──────── Extracted records

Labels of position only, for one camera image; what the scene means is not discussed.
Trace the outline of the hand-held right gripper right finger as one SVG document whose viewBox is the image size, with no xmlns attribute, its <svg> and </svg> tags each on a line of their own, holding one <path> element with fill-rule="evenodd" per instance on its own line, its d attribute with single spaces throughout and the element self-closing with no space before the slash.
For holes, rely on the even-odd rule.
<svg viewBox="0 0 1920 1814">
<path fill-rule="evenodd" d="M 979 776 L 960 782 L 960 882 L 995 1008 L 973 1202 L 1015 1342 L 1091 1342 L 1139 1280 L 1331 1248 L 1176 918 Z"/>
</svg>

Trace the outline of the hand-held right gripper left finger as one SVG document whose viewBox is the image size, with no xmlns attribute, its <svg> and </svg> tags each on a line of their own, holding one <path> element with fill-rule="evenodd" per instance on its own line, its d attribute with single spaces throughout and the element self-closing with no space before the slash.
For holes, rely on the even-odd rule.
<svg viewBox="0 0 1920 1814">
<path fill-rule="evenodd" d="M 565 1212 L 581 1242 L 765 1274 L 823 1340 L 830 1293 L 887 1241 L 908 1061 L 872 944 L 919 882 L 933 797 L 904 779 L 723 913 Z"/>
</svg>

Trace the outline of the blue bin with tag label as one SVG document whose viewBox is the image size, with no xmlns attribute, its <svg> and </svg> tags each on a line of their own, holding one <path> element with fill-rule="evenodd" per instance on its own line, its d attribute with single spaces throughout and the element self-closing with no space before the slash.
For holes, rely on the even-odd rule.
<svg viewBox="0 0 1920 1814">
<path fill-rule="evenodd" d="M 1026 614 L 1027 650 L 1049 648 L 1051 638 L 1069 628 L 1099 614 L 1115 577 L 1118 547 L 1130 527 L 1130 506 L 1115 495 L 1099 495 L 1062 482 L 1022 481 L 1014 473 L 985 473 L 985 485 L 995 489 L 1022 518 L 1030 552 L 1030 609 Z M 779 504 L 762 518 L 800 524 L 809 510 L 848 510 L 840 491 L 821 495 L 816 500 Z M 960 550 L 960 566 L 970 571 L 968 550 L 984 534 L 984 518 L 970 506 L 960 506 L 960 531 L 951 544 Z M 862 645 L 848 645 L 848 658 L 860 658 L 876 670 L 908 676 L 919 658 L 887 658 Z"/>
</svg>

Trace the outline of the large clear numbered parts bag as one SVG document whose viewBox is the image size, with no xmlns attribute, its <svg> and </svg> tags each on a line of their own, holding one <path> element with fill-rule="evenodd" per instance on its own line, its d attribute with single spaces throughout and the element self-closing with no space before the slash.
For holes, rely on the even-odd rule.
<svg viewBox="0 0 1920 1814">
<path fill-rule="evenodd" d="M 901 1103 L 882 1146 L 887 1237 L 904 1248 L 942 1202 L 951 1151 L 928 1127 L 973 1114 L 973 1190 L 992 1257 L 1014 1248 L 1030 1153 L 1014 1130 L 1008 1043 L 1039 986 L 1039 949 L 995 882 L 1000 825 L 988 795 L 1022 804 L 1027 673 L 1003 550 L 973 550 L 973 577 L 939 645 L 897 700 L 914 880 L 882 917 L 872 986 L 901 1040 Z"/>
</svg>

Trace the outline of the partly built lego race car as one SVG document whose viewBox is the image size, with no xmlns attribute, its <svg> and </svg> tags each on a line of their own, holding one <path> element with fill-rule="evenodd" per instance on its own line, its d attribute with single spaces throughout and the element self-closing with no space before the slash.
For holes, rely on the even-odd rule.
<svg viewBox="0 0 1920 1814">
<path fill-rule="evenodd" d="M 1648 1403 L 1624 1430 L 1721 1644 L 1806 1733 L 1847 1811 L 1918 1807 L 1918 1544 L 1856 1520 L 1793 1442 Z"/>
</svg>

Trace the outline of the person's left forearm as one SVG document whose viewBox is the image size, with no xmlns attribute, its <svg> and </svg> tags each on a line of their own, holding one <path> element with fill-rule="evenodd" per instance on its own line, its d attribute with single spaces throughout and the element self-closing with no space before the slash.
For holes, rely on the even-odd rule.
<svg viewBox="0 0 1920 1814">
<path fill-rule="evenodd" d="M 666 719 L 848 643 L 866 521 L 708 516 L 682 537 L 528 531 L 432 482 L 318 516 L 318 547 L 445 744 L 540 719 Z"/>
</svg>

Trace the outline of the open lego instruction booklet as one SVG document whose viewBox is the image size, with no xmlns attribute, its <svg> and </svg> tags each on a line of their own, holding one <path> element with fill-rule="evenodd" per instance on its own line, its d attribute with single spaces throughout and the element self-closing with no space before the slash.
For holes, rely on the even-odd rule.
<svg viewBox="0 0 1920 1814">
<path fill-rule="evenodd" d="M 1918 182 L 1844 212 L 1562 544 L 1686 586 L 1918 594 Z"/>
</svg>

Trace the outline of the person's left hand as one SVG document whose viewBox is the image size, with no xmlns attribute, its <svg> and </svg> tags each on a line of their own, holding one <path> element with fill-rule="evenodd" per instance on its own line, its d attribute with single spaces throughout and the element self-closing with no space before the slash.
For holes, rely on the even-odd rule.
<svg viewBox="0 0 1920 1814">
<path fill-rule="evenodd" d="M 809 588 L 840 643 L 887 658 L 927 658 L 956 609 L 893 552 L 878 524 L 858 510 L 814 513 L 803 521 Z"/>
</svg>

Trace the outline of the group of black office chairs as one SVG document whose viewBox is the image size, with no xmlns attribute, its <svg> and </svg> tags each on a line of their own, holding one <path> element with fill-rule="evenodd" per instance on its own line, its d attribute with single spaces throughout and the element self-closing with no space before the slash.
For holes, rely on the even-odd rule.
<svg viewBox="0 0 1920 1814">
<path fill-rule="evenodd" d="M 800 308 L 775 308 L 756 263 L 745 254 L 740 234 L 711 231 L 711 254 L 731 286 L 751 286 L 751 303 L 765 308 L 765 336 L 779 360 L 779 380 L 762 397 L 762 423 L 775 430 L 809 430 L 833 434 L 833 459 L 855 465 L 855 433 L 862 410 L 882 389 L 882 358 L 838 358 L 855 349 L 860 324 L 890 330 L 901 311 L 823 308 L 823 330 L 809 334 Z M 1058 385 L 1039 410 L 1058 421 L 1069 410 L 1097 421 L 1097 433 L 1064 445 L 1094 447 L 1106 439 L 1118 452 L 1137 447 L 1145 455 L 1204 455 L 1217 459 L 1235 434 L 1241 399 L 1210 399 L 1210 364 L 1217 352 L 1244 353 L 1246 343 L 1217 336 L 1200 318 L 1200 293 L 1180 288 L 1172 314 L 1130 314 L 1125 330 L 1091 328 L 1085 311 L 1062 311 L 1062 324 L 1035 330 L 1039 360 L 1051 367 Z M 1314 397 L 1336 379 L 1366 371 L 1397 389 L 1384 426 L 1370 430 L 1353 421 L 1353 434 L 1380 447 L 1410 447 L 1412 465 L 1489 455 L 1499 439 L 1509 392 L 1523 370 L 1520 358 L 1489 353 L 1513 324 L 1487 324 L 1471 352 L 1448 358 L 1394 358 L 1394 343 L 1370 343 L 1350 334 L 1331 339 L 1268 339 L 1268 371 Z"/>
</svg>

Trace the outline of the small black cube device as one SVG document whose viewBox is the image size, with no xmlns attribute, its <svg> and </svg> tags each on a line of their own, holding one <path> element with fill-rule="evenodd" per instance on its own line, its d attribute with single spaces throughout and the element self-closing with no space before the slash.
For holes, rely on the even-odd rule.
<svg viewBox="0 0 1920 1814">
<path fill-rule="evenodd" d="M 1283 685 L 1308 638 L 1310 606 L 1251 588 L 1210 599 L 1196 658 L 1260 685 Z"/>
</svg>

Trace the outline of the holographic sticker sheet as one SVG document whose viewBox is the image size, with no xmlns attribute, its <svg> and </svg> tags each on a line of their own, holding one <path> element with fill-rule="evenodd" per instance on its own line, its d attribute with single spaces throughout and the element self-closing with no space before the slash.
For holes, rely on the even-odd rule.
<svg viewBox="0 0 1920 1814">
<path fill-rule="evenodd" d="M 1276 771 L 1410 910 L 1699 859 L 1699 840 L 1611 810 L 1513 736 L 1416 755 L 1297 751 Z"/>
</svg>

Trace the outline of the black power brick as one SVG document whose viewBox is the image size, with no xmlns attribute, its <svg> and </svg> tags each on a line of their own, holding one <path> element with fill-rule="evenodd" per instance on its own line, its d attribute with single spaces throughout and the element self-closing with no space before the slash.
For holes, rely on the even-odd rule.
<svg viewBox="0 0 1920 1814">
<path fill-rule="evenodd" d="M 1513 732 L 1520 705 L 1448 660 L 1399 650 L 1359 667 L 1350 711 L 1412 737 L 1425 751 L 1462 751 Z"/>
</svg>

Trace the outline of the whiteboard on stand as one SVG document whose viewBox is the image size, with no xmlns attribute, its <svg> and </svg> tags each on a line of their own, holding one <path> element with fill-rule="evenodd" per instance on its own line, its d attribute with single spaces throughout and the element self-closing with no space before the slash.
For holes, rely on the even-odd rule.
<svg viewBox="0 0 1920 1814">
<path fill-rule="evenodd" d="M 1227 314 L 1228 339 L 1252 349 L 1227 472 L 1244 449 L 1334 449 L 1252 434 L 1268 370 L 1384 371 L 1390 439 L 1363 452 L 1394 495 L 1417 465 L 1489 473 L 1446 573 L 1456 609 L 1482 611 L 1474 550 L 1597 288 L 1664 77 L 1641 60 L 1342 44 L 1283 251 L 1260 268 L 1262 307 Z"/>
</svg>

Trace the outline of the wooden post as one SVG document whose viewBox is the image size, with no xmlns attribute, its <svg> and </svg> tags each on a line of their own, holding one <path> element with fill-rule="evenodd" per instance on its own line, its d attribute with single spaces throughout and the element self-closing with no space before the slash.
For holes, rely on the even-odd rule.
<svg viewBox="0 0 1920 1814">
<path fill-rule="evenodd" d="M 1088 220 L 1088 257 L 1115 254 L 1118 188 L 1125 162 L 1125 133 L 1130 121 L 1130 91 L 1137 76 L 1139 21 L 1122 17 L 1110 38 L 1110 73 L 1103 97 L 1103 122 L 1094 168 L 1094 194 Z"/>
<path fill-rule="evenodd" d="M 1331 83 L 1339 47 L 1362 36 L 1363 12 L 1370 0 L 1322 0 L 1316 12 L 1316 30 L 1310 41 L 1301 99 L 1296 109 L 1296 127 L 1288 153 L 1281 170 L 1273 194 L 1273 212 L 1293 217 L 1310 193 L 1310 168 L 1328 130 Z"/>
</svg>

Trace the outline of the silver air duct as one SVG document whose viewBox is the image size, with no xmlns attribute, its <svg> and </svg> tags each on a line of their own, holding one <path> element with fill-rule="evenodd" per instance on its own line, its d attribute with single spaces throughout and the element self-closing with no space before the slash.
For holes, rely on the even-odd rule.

────────────────

Count the lines in the listing where the string "hand" appears, and give only the count.

> Answer box: 3